The resulting network plot is shown below.
Step 4 - SPIEC-EASI Analysis
First, we would like to know how many positive and negative edges SPIEC-EASI inferred. The inverse covariance matrix is obtained via a form of regression. The first step to count positive and negative edges is thus to extract the regression coefficients from the SPIEC-EASI output, which for method mb is achieved with command getOptBeta. The regression coefficient matrix is not symmetric and can be symmetrised with command symBeta.
betaMat=as.matrix(symBeta(getOptBeta(spiec.out)))
We can then obtain the number of edges in the network from the matrix of regression coefficients. Please try to do it yourself. A solution is provided here. As an advanced exercise, you can also try to visualize the SPIEC-EASI network with positive and negative edges colored differently using igraph. A rough solution to this problem is available here.
Next, we will cluster the SPIEC-EASI network and list the taxa present in each cluster. The R package igraph (installed as a dependency of seqtime) offers a number of graph clustering approaches. Here, we run a quick, greedy clustering algorithm and then extract the cluster memberships from the output object.

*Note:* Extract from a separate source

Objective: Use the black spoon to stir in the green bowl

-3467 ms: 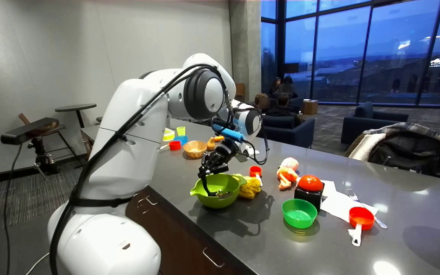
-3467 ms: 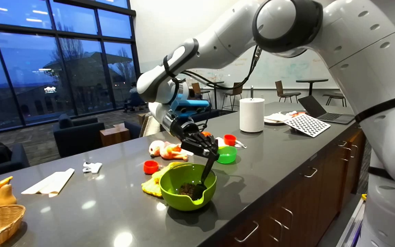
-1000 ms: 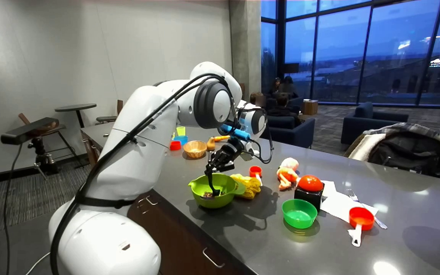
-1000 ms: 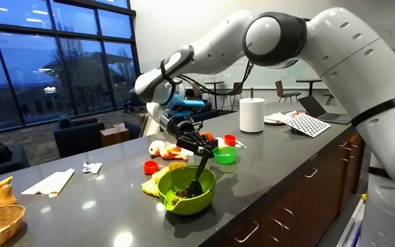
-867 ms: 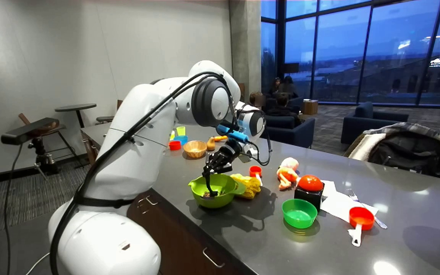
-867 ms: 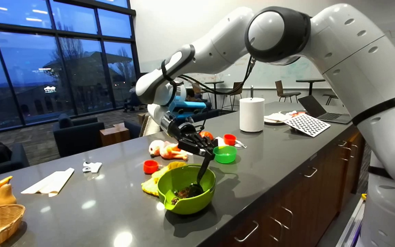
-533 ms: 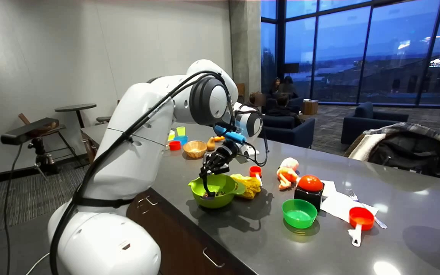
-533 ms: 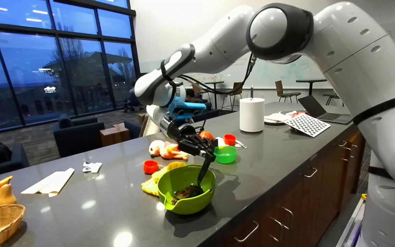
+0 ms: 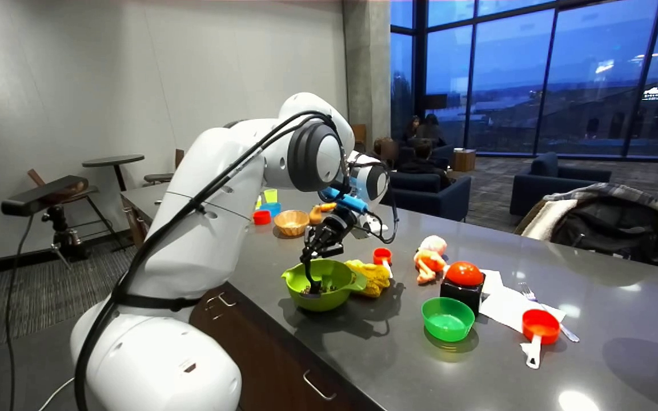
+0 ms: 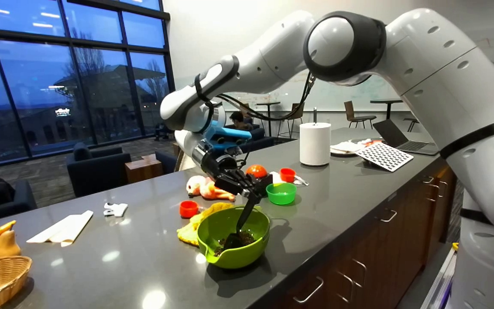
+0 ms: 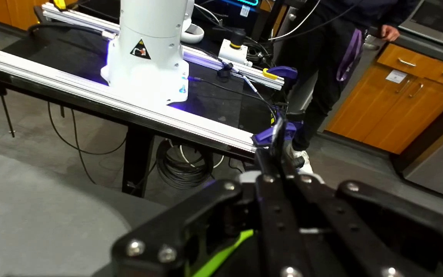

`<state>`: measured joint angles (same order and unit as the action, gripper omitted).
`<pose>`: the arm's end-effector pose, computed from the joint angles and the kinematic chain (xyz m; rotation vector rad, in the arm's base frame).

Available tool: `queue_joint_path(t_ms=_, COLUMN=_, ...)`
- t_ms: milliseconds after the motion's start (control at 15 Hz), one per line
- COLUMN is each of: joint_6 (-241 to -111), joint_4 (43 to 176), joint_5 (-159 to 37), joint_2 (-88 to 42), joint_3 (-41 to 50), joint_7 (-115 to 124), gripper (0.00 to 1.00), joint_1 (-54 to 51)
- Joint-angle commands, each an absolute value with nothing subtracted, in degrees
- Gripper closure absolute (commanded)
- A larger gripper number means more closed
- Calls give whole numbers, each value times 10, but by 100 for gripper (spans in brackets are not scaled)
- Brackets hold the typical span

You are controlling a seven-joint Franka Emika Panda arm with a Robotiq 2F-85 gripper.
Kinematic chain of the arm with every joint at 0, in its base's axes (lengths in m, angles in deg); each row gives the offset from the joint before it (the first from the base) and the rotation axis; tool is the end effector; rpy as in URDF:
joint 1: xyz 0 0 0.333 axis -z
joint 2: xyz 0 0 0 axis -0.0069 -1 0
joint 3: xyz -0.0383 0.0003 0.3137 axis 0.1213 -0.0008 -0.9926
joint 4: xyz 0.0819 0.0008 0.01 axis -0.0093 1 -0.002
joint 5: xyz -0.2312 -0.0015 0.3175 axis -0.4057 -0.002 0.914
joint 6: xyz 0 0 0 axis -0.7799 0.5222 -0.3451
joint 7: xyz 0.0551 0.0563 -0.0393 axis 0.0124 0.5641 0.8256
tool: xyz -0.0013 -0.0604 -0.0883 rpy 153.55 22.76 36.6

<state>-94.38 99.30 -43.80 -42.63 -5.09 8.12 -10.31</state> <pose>0.5431 0.1798 0.3167 -2.4709 -0.3812 1.6446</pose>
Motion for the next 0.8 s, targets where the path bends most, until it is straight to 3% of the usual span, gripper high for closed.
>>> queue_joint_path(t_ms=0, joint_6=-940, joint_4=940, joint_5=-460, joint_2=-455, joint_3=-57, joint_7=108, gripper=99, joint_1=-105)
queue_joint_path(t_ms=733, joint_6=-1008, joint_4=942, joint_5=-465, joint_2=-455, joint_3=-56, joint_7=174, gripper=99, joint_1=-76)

clusters=cluster_fast_greedy(spiec.graph) clusterOneIndices=which(clusters$membership==1) clusterOneOtus=clusters$names[clusterOneIndices] clusterTwoIndices=which(clusters$membership==2) clusterTwoOtus=clusters$names[clusterTwoIndices]

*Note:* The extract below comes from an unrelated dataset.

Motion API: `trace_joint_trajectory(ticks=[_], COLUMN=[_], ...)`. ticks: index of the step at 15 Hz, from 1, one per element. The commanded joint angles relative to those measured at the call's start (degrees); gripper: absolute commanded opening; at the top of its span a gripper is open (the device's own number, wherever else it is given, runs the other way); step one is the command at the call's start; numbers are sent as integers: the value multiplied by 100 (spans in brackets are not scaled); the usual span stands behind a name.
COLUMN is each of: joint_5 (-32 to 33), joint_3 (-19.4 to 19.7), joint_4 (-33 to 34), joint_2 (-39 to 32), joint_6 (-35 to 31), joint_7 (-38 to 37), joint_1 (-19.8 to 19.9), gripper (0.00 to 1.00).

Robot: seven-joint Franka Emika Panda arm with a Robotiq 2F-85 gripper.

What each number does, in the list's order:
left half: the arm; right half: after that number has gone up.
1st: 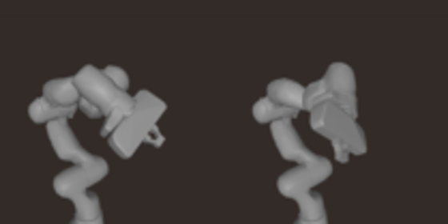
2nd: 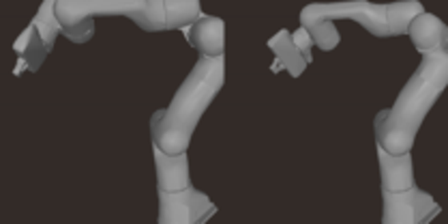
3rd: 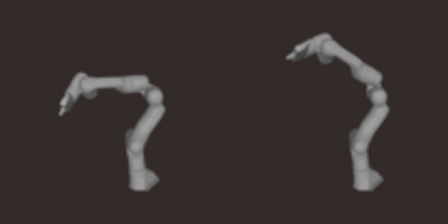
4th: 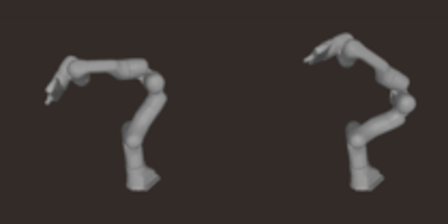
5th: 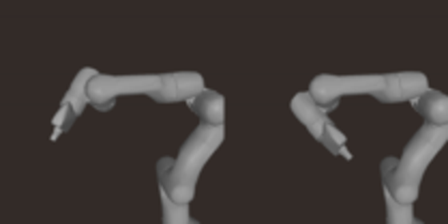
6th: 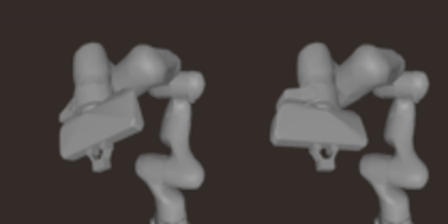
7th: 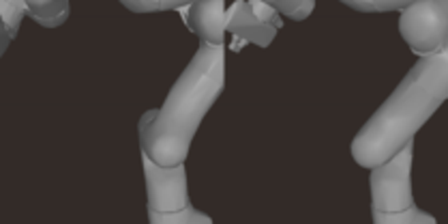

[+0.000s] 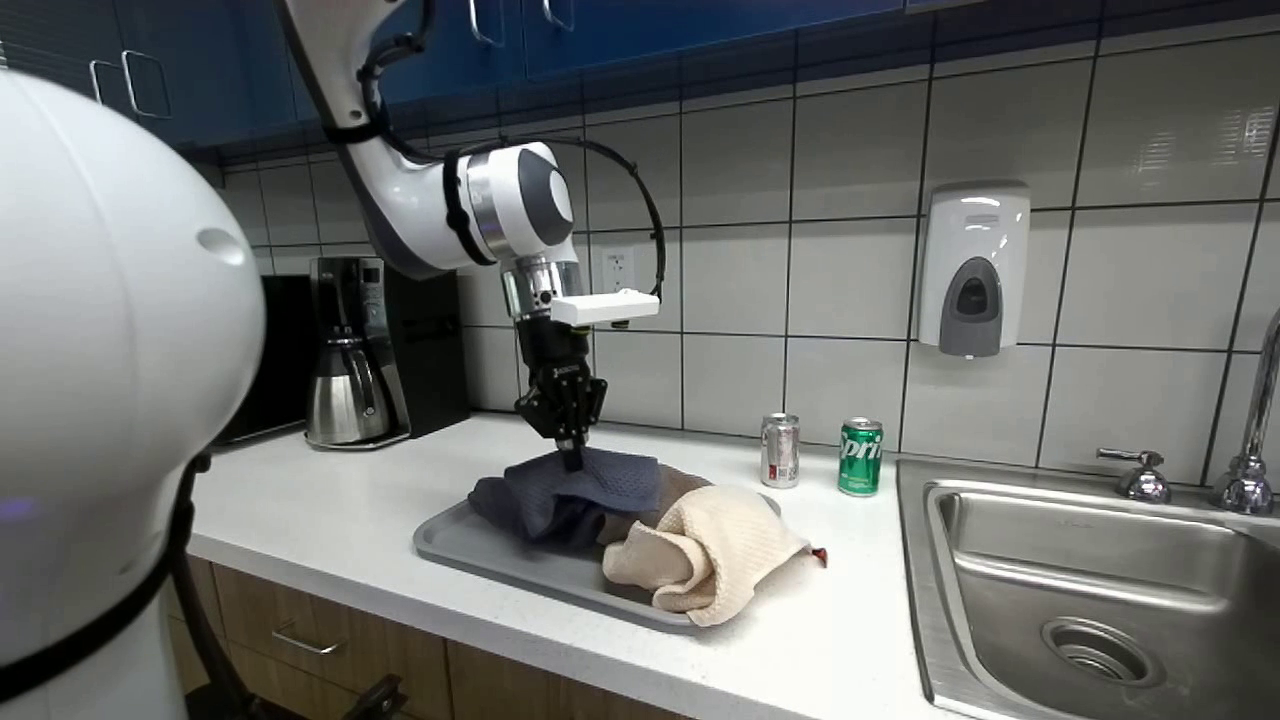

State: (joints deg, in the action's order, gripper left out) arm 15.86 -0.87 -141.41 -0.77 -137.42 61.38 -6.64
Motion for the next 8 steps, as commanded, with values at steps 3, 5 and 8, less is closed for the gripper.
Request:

When summarizing and sorting the representatives of the different classes, we see that the first cluster is dominated by Saprospirae and Acidobacteriia and the second by Alphaproteobacteria.
sort(table(getTaxonomy(clusterOneOtus,taxa.f,useRownames = TRUE)),decreasing = TRUE) sort(table(getTaxonomy(clusterTwoOtus,taxa.f,useRownames = TRUE)),decreasing = TRUE)

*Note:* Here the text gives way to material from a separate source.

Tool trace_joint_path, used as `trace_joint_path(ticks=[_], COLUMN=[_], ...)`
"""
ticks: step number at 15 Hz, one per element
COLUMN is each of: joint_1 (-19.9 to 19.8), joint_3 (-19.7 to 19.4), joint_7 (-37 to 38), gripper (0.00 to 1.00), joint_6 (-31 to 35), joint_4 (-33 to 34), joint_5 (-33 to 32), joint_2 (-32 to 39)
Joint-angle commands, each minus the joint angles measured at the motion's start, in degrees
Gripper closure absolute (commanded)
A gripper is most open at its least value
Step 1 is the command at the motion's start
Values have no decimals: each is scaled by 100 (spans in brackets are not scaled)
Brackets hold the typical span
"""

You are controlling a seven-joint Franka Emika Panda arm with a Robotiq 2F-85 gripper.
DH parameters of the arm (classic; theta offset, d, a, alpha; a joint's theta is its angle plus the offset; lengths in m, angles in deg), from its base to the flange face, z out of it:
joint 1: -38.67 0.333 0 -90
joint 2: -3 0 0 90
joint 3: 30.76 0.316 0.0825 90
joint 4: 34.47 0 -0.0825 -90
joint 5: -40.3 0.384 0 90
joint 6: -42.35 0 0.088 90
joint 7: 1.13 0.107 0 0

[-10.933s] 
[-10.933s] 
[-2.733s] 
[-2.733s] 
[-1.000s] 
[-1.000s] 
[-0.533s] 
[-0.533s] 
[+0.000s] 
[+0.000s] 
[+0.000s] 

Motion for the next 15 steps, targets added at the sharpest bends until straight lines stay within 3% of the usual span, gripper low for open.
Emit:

As an advanced exercise, you can try to repeat clustering without negative edges.
A solution is provided here.
Step 5 - Importing into Cytoscape
The igraph R package allows exporting graphs as edge lists, which can be imported into Cytoscape.
As an exercise, you can try to import the SPIEC-EASI graph into Cytoscape using igraph's
write.graph function. Please use an export function that preserves the OTU identifiers.
You can find the solution to this task here.
Next, we will export the taxonomic information, so we can load them onto the nodes in Cytoscape.
write.table(taxa.f,file=file.path(output.path,"arctic_soil_lineages.txt"),sep="\t", quote=FALSE)
You need to manually edit the resulting file to add a header to the first column with the
OTU identifiers. This can be done by writing OTU followed by a tab in the beginning of the
first row.
In Cytoscape, open File -> Import -> Table to select the file and click OK. This should automatically
load the taxonomic information onto the nodes.
You can now create a new style by going to Style -> Create New Style. You can for instance
name the new style spieceasi. Try to color the nodes according to their class.
Once the network is imported into Cytoscape, you can run the NetworkAnalyzer (described
in the Network Analysis section) to compare
its properties with the properties of the CoNet network.